Nos epicentros da epidemia naquele momento, 15 de março, que eram Itália e Espanha, "a demanda chegou a 2,4 leitos de UTI por 10 mil habitantes". A reportagem apontava ainda que "as piores situações estão nas regiões Nordeste, Norte e Centro-Oeste, as mais pobres e mais dependentes do SUS". Dos três estados que já atingiram o limite em UTIs, dois são do Nordeste (Ceará e Pernambuco) e um do Norte (Amazonas).

'Não é motivo para parar'

A tentativa de desqualificar a notícia se inseria na estratégia de Osmar Terra de minimizar a doença e, assim, convencer seus seguidores a levarem uma vida normal. Essas falas de Terra foram replicadas por milhares de simpatizantes bolsonaristas. Só no Twitter o ex-deputado tem 214 mil seguidores.

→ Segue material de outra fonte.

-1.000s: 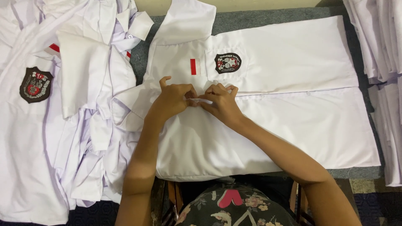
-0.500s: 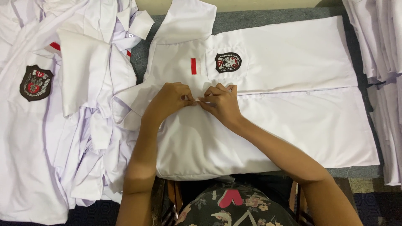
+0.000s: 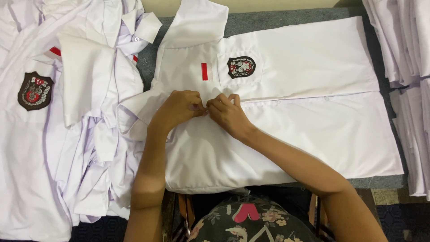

Em um vídeo divulgado no dia 9 de março, seis dias antes da reportagem, Terra discursou: "Quero dizer para vocês que não é motivo para pânico. Não devemos deixar o medo nos paralisar. A vida continua, o trabalho continua, as atividades que nós temos que ter devem continuar. A imensa maioria, mais de 95% dos casos, não vai precisar nem de internação hospitalar. Não são casos que exigem um tratamento rigoroso, basta um isolamento. Tomar os cuidados básicos, lavar as mãos é importante para todo mundo. [...] Isso vai ser o suficiente para prevenir. A máscara só deve ser usada por quem está doente ou estiver em ambiente hospitalar. E vamos deixar a vida andar. Mas em três ou quatro meses não teremos mais essa epidemia. E o número de vítimas vai ser pequeno".

No dia 12 de março, Terra voltou à carga. O vídeo teve 60,4 mil visualizações, foi curtido por 7,1 mil pessoas e compartilhado por 1,7 mil internautas. "Eu imagino que em 12, 14 semanas vamos ter o fim da epidemia no Brasil. Não é motivo para pânico, não é motivo para se assustar, para suspender aula, não é motivo para parar a atividade econômica, parar de trabalhar. Se ocorrer no local de trabalho, numa sala de aula, um caso ou outro, se suspende temporariamente naquele local a atividade, para evitar o contágio e depois volta ao normal, a vida segue. A epidemia não deve parar a atividade das relações de trabalho, na área da educação".

As duas postagens do dia 15 de março sobre a capacidade das UTIs foram as únicas de Osmar Terra desde então sobre o assunto. Conforme a epidemia foi se alastrando e os relatos de dificuldades nos hospitais no Brasil foram ficando cada vez mais frequentes, o ex-deputado não voltou a dizer que a rede de UTIs do SUS daria conta da demanda da pandemia do novo coronavírus.

Errata: este conteúdo foi atualizado
Diferentemente do que constava na legenda da foto, a cerimônia de posse presidencial ocorreu em janeiro de 2019, e não 2018. A informação foi corrigida.